The formula for calculating the gray entropy of the suspected hydraulic oil leakage area in the embodiment is as follows:
h is the gray entropy of a suspected hydraulic oil leakage area, and N is 1 The number of the pixel points in the suspected hydraulic oil leakage area,is the jth in the suspected hydraulic oil leakage area 1 The gray value of each pixel point is calculated,is the jth in the suspected hydraulic oil leakage area 1 The average value of the gray levels of the pixel points in 8 neighborhoods corresponding to each pixel point,is composed ofNumber of occurrences, N 2 The number of the edge pixel points in the suspected hydraulic oil leakage area,is the j-th suspected hydraulic oil leakage area 2 The gray value of the pixel points at each edge,is the j-th suspected hydraulic oil leakage area 2 The average value of the gray levels of similar pixel points in 8 neighborhoods corresponding to the edge pixel points,is composed ofThe number of occurrences.
If the ground is covered with hydraulic oil, a layer of oil film is added on the ground relative to the situation that the ground is not covered with the hydraulic oil, on one hand, the oil film can change the imaging effect in the image of the ground area under the hydraulic system by combining the phenomena of light reflection and light refraction, so that the texture information of the ground area under the hydraulic system in the image is changed compared with the corresponding texture information when the ground area under the hydraulic system is not covered with the hydraulic oil, wherein the change comprises the change of the complexity of the texture; on the other hand, oil stains and other impurities may exist in the hydraulic oil, and the imaging effect in the ground area image under the hydraulic system can be changed after the hydraulic oil covers the ground, so that the texture complexity is changed.
In consideration of the above change of the ground area under the hydraulic system in the image after the ground is covered with the hydraulic oil, but the texture complexity of the shadow area does not change when the camera view angle and the light source are not changed, in this embodiment, after the gray entropy of the suspected hydraulic oil leakage area is obtained, the difference between the gray entropy of the suspected hydraulic oil leakage area and the standard texture complexity of the corresponding area when the leakage does not occur is calculated, and whether the area is the shadow area can be judged according to the difference and the set complexity difference threshold. The standard texture complexity of the corresponding region when no leakage occurs can be solved by the same method for solving the texture complexity of the suspected hydraulic oil leakage region as the method for solving the texture complexity of the suspected hydraulic oil leakage region, except that the image based on the texture is the image acquired when no hydraulic oil leakage occurs.

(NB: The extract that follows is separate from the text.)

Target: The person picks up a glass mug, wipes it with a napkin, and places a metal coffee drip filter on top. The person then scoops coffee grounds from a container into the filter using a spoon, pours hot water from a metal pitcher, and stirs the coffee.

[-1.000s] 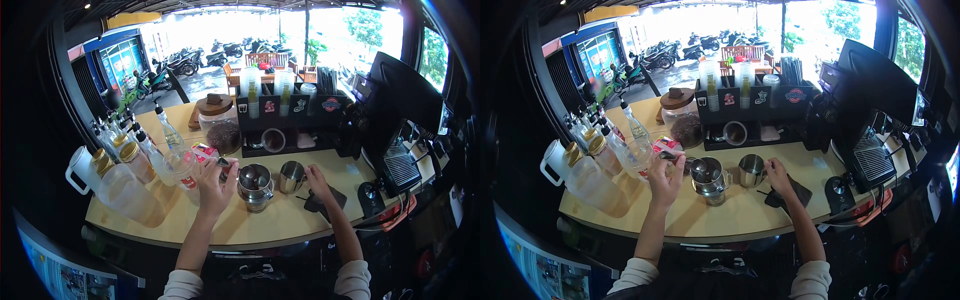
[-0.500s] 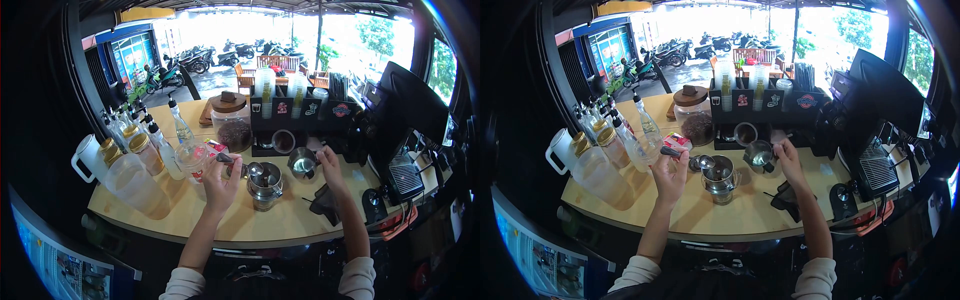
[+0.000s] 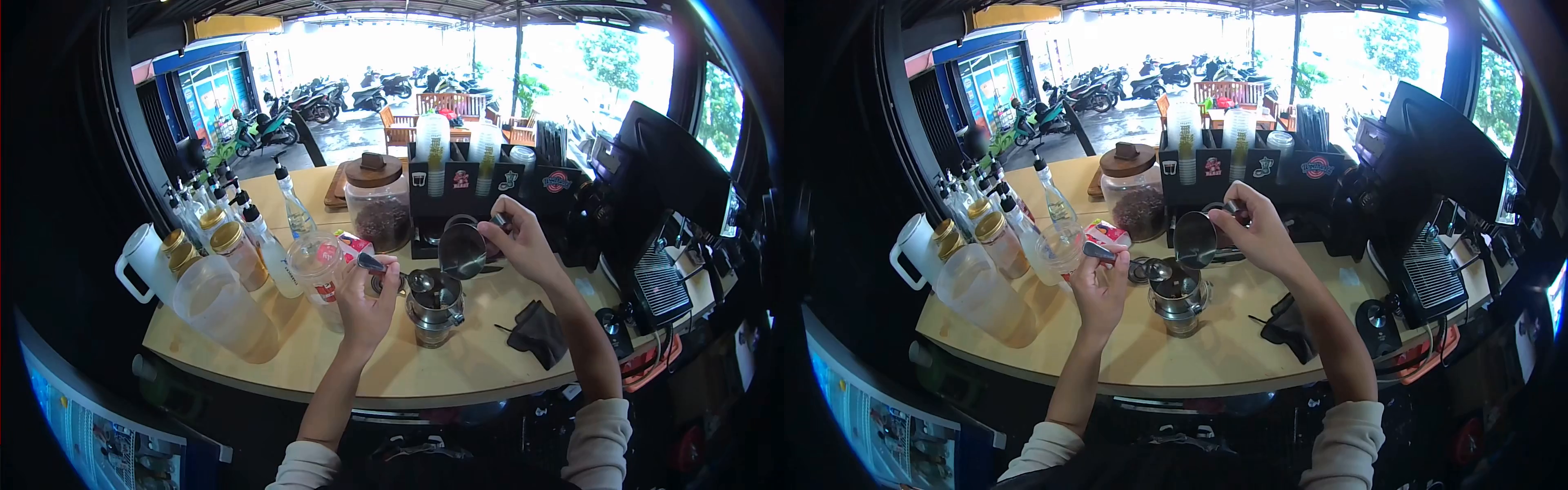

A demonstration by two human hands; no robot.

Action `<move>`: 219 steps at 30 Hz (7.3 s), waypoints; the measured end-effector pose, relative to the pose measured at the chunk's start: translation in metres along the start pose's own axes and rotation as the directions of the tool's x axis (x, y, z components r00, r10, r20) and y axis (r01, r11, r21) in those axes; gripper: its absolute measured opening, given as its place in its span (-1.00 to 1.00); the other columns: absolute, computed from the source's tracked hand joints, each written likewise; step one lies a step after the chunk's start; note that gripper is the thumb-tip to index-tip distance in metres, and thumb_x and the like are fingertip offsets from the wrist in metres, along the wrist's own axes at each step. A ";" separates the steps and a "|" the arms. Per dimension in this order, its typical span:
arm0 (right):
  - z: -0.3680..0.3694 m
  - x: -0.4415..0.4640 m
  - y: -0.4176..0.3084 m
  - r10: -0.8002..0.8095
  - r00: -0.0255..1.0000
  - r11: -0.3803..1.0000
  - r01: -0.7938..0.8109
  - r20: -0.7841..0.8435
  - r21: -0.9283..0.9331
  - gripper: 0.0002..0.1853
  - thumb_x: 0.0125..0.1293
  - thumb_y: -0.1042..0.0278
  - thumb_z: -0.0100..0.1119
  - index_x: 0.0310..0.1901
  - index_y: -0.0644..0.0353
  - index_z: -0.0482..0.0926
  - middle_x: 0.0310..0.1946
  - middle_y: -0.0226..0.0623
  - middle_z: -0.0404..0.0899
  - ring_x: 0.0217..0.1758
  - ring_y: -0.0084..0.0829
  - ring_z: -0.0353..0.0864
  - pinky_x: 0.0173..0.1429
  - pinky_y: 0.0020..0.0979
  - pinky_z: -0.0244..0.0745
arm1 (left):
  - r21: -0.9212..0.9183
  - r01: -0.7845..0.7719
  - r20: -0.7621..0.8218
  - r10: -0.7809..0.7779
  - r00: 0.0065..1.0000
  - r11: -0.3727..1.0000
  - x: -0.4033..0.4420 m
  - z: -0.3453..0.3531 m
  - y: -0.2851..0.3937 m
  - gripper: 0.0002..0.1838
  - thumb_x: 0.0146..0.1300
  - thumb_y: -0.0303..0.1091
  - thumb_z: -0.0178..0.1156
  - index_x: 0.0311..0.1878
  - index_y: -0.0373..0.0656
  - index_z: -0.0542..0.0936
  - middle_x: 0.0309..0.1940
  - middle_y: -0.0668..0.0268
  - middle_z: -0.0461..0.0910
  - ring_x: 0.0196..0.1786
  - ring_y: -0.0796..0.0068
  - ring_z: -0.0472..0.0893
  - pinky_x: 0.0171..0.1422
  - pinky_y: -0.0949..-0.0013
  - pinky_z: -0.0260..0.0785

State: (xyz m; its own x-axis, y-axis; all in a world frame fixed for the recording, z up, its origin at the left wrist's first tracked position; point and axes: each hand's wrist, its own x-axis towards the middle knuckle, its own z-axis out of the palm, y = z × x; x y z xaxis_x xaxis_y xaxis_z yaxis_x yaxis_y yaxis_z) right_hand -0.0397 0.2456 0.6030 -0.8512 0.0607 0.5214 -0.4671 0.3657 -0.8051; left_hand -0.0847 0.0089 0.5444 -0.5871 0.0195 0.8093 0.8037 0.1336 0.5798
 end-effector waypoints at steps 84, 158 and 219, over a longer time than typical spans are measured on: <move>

If the difference is smaller than the set complexity difference threshold, the corresponding suspected hydraulic oil leakage area can be judged to be a shadow area, the set complexity difference threshold can be determined according to an empirical value, but in order to avoid the misjudgment of the hydraulic oil coverage area caused by the influence of the shadow area when the hydraulic oil coverage area and the shadow area are overlapped, the set complexity difference threshold is set to be relatively smaller, so that the area corresponding to the difference smaller than the set complexity difference threshold can be ensured to only include the shadow area and not the hydraulic oil leakage area basically.
It should be noted that: when the number of the suspected hydraulic oil leakage areas determined in the step (2) is more than 2, calculating and determining each suspected leakage area respectively; and if all the suspected hydraulic oil leakage areas are judged to be shadow areas, it is indicated that hydraulic oil of the hydraulic system is not leaked.
(4) And if the complexity difference is greater than the set complexity difference threshold, judging that the hydraulic oil leakage fault occurs in the hydraulic system.
When the difference value between the texture complexity of the suspected hydraulic oil leakage area and the standard texture complexity of the corresponding area when no leakage occurs is larger than the set complexity difference value threshold value, the hydraulic oil leakage condition of the hydraulic system is indicated, and related personnel can be reminded to confirm in an alarm mode.
In the embodiment, the change of the ground image when the hydraulic oil leakage occurs in the hydraulic oil system is reflected through the change of pixel point information and the change of texture information of the RGB image in the ground area under the hydraulic system, and whether the hydraulic oil leakage occurs in the hydraulic system is detected according to the change of the ground image when the hydraulic oil leakage occurs in the hydraulic oil system, so that the detection result is objective and accurate; the embodiment realizes the detection of the hydraulic oil leakage condition of the hydraulic system based on the RGB image of the ground area under the hydraulic system, belongs to an automatic detection method, and solves the problems of human resource consumption, incapability of timely detection and the like in dependence on manual detection.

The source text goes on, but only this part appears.